Creation of settlements and infrastructure within floodplains increases their deleterious effects on residents, and the best mitigation measure is proper floodplain zonation and a phased withdrawal of habitations from the most flood-susceptible stretches. However, despite studies and calls for this to be done across the country, such measures are seemingly in abeyance. Further encroachment onto the floodplains and especially the construction of impervious built-up surfaces over them thus needs careful regulation. While the construction of embankments along riverbanks can be viable shorter-term hard engineering measures, studies show that nature-based solutions involving soft (soil- and vegetation-based) engineering can prove to be more fruitful and cost-effective, in combination with structural measures where needed.

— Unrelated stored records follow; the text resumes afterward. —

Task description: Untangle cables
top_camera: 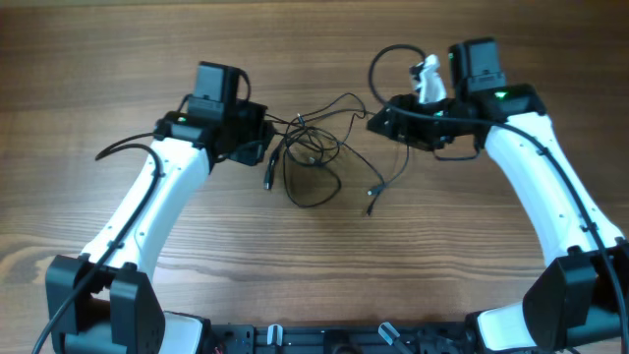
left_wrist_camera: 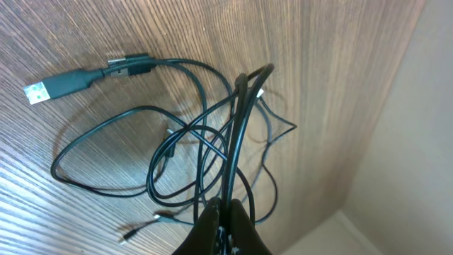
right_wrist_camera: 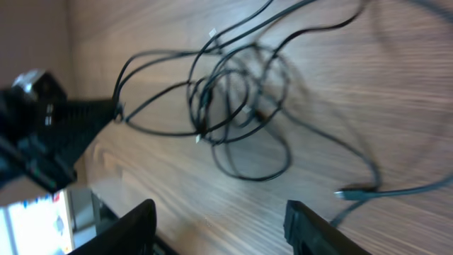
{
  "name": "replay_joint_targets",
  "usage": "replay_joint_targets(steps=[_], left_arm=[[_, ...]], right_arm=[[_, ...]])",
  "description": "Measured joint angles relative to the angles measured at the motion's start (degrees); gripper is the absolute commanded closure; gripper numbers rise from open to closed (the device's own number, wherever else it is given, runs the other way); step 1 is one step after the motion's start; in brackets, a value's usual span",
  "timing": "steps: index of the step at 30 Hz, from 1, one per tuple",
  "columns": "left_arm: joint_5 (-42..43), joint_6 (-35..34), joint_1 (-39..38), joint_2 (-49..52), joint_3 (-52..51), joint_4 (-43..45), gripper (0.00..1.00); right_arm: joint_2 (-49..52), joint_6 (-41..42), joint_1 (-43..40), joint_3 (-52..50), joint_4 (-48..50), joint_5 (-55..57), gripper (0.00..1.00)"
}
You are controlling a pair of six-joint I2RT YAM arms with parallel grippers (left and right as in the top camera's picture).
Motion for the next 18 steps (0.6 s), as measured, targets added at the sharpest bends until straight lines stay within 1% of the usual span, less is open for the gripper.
replay_joint_targets(steps=[1, 2, 5, 8, 10, 11, 12, 13, 14, 15, 17, 18], left_arm=[[1.4, 0.0, 1.3, 0.0, 0.0, 0.0, 0.85], [2.1, 0.0, 2.1, 0.0, 0.0, 0.0, 0.83], [3.5, 0.2, 4.1, 0.0, 0.0, 0.1, 0.82], [4.2, 0.1, 4.5, 0.0, 0.0, 1.1, 0.82], [4.3, 0.2, 4.5, 0.0, 0.0, 1.4, 0.66], [4.3, 1.1, 4.5, 0.0, 0.0, 1.4, 0.56], [4.1, 2.3, 4.4, 0.0, 0.0, 1.4, 0.32], [3.8, 4.9, 4.3, 0.0, 0.0, 0.9, 0.15], [3.1, 7.5, 4.1, 0.0, 0.0, -0.2, 0.08], [1.2, 9.4, 3.6, 0.0, 0.1, -2.5, 0.0], [-4.3, 13.5, 2.8, 0.0, 0.1, -6.8, 0.0], [-7.2, 15.3, 2.6, 0.0, 0.1, -8.4, 0.0]], right_arm=[[0.0, -0.1, 1.5, 0.0, 0.2, -0.4, 0.45], [0.0, -0.2, 3.1, 0.0, 0.4, -0.8, 0.45], [0.0, 0.9, 7.1, 0.0, 1.7, -0.8, 0.46], [1.2, 6.8, 11.4, 0.0, 3.1, 2.2, 0.48], [3.5, 10.4, 13.6, 0.0, 4.3, 3.8, 0.47], [4.9, 11.7, 14.6, 0.0, 4.9, 4.4, 0.47], [6.5, 12.8, 15.5, 0.0, 5.2, 4.9, 0.48], [8.0, 13.8, 16.3, 0.0, 5.2, 5.1, 0.51], [9.0, 14.3, 16.7, 0.0, 5.3, 5.4, 0.51], [10.2, 14.3, 17.0, 0.0, 5.4, 5.5, 0.48], [11.6, 12.2, 17.0, 0.0, 5.9, 5.7, 0.4], [12.0, 10.5, 17.0, 0.0, 6.1, 5.8, 0.37]])
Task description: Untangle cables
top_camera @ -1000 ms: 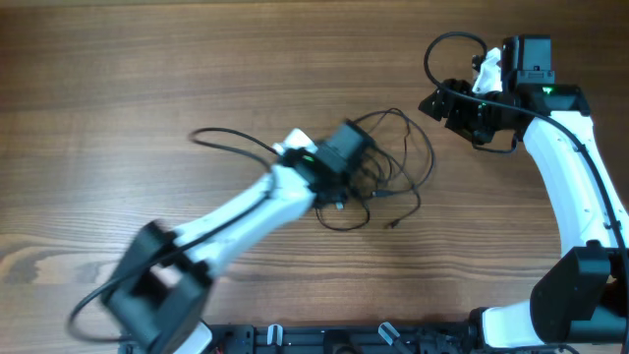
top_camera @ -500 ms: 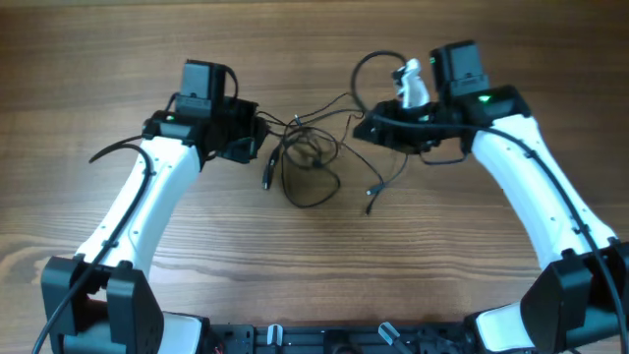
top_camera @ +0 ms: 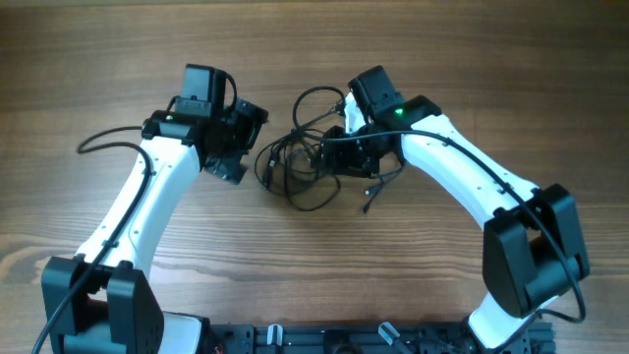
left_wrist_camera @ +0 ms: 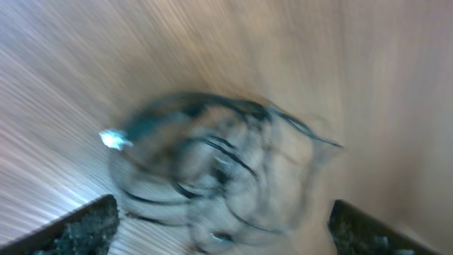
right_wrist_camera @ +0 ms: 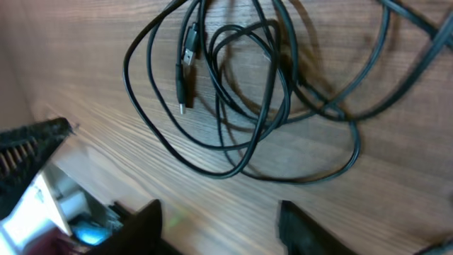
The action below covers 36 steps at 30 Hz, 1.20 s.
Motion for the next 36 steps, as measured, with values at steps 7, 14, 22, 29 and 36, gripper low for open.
replay_joint_targets(steps=[7, 14, 22, 29, 36], left_arm=[[-4.8, 14.0, 9.8, 0.2, 0.0, -2.0, 0.05], [-7.8, 17.7, 11.0, 2.0, -0.2, -2.6, 0.07], [-18.9, 18.1, 11.0, 2.0, -4.8, -2.0, 0.0], [-19.4, 18.1, 11.0, 2.0, -7.1, -1.3, 0.0], [-9.8, 25.3, 11.2, 2.0, -7.2, 2.8, 0.16]], right_arm=[[0.1, -10.8, 5.1, 0.0, 7.5, 1.9, 0.24], [0.6, -14.6, 16.4, 0.0, 15.6, 18.8, 0.25], [10.5, -16.7, 19.2, 0.0, 20.6, 21.7, 0.38], [13.7, -21.8, 19.9, 0.0, 25.2, 20.1, 0.87], [13.3, -21.3, 19.6, 0.0, 24.3, 19.9, 0.96]])
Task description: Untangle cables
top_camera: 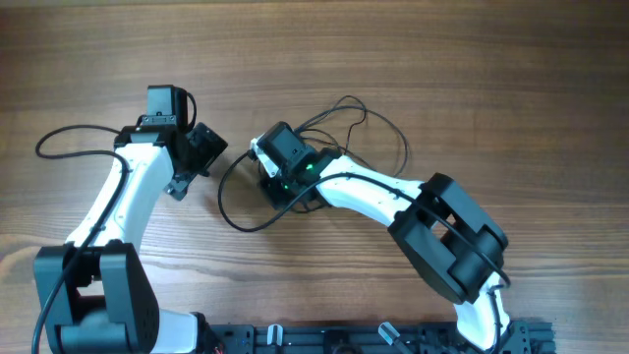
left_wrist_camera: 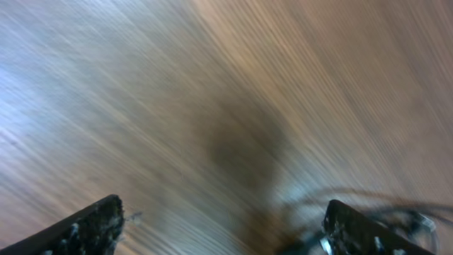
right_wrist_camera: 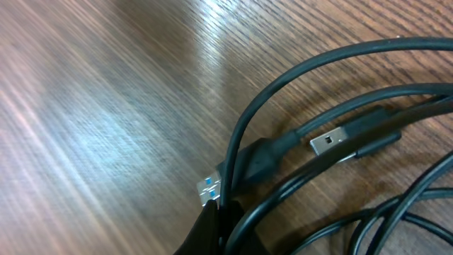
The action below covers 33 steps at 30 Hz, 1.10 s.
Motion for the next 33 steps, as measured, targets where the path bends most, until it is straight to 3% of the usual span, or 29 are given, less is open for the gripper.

Similarly, widening or deepening the River Ganga may induce channel instability in the reach of the river and enhance erosion, which would be counter-productive. Instead, the rejuvenation and creation of adjacent wetlands and meander swales alongside the river may prove to be useful, to function as green sponges that store the overflowing discharge from the Ganga during the monsoon. Site suitability studies for this, based on topographic and hydrological connectivity analyses, can be done.

Greening the exposed bare ridges around Mirzapur and Chunar towns (especially around where they have been or are being quarried) would reduce the runoff emanating from these surfaces and enhance infiltration. Regular de-silting of the various reservoirs situated along the foot of these ridges is also prudent to increase their capacity to retain higher runoff volume during intense rainstorms.

This story is produced as part of the India Water Portal Regional Story Fellowship 2025.